ところが、みずほ銀行は、金融庁調査の後、業務改善命令が公表され、問題が世の中に対して明らかになった後も、広報部での説明や、幹部が囲み取材に応じる程度で、記者会見も開かなかった。そのため、社会からの批判は否応なく高まっていった。
ようやく、一週間後の昨日、会見を開いたものの、頭取は顔を見せず、副頭取が謝罪に終始した。誰もが注目している「問題を2年間放置した経緯・原因」等については「調査中」としか答えなかった。銀行内でのこれまでの反社問題への対応の経過も、対応が遅れた原因も、今後の対応方針も、ほとんど明らかになっていない。

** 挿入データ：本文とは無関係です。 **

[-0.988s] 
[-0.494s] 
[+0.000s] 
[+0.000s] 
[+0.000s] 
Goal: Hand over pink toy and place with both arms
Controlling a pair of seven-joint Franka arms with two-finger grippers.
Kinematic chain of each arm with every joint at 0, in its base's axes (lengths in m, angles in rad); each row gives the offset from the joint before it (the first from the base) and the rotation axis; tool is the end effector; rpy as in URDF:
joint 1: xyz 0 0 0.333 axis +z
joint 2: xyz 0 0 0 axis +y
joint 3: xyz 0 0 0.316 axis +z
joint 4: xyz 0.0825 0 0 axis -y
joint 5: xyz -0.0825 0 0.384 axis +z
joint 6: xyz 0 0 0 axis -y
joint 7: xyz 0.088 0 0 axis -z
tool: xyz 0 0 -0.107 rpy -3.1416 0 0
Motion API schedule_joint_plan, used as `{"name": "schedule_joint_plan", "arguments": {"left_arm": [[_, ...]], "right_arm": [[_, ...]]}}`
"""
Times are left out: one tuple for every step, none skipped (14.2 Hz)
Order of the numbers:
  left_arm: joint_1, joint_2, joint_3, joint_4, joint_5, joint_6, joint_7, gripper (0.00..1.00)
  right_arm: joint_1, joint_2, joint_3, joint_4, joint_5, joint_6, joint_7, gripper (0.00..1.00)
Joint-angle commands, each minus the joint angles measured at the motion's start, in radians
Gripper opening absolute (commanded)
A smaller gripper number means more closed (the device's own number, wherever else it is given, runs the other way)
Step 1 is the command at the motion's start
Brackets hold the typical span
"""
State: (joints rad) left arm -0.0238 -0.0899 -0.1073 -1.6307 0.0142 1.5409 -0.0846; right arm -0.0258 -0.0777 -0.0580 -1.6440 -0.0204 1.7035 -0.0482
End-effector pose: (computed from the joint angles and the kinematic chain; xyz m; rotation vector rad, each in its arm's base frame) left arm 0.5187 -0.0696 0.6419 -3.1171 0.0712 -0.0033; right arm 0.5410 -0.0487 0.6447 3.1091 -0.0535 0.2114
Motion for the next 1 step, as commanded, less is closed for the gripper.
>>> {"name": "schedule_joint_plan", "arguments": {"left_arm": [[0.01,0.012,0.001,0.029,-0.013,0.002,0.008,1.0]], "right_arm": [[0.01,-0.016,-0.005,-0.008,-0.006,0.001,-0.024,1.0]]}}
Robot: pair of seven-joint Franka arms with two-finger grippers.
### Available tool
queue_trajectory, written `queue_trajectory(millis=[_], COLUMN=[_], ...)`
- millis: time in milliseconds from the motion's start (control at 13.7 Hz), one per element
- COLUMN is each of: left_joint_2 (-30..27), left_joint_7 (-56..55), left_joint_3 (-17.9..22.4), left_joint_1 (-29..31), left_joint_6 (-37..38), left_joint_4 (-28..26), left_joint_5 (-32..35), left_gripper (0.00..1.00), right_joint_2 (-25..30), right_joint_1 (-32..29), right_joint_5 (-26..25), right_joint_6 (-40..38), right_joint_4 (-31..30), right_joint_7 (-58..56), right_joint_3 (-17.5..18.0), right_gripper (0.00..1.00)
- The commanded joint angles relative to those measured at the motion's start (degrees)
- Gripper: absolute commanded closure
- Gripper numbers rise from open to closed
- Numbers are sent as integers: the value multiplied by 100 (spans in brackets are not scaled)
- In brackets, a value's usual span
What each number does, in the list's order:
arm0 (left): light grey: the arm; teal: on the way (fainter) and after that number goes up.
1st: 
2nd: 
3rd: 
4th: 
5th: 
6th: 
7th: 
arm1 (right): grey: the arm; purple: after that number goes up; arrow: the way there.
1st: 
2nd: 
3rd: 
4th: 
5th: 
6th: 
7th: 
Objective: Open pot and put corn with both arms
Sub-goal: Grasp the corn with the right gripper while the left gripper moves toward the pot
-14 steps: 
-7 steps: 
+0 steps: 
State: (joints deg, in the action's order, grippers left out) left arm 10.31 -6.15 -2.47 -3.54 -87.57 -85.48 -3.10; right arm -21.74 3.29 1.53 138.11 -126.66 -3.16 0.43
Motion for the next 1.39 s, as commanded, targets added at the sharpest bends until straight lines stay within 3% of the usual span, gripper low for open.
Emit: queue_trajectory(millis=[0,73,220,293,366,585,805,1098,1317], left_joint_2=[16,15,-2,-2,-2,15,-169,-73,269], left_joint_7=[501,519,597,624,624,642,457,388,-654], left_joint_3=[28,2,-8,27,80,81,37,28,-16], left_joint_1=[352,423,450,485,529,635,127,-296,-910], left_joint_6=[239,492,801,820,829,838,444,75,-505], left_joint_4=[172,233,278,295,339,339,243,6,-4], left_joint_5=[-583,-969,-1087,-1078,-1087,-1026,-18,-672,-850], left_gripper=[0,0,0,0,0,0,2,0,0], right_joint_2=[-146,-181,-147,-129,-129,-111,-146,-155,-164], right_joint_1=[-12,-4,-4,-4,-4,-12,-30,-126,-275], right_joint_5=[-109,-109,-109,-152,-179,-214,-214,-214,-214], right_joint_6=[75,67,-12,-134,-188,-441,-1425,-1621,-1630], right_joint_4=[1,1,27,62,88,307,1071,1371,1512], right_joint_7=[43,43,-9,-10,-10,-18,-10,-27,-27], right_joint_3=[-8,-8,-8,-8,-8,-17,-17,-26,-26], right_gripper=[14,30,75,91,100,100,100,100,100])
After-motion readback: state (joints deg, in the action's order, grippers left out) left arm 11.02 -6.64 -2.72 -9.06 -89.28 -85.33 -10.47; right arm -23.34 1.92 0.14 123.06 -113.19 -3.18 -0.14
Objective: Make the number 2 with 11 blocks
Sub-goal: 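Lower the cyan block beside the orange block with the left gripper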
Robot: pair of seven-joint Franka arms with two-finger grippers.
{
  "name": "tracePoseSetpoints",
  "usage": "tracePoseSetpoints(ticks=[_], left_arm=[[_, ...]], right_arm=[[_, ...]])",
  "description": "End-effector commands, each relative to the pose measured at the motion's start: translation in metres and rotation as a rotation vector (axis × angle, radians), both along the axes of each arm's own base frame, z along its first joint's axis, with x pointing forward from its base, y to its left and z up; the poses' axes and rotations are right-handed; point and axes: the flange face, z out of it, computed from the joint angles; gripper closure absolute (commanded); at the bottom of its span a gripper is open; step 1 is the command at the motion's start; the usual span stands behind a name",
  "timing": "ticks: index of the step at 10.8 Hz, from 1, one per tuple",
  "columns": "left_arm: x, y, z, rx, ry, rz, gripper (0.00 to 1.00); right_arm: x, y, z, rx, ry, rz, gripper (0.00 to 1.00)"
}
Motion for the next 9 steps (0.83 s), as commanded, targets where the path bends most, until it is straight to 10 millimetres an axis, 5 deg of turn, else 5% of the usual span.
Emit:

反社取引という不祥事そのものに加え、このようなみずほ銀行の一連の危機対応の稚拙さが、今回の問題を一層深刻化させたことは否定できないであろう。
クライシスマネジメントの迅速さ、適切さは、企業等が不祥事によって受けるダメージの有無・程度に決定的な影響を与える。
私が、第三者委員会の委員長として不祥事の事実関係の調査、原因分析、再発防止策の策定等に関わった新日本有限責任監査法人職員のインサイダー取引問題と、野村証券社員のインサイダー取引問題とを、クライシスマネジメントの面で比較したのが、拙稿【野村証券はなぜ危機管理に失敗したのか 組織の生死を分けるクライシスマネジメント】である。ここでは、クライシスマネジメントの違いによって、組織もたらされる結果が大きく異なることを明らかにした。
新日本有限責任監査法人のケースでは、証券取引等監視委員会による調査の早い段階から、問題の表面化に備えて十分な準備を行い、新聞報道の直後に記者会見を開き、第三者委員会の設置を明らかにした。
それに対して、刑事事件に発展した野村証券のケースでは、対応がすべて後手に回り、記者会見での社長の説明も混乱、調査委員会のメンバーが社外取締役中心であることについて「調査の客観性」も問題視された。
この記事を書いたのは2008年5月。もう5年以上も昔のことである。それ以降、経済社会の環境が激しく変化する中で、日本企業のコンプライアンスに対する姿勢も取組みも進化してきたはずだ。
グローバルな事業活動を展開し、様々なコンプライアンス上のリスクにさらされているメガバングの一角をなすみずほ銀行のクライシスマネジメントのレベルが、いまだに、今回のような程度だというのは、何とも情けない限りである。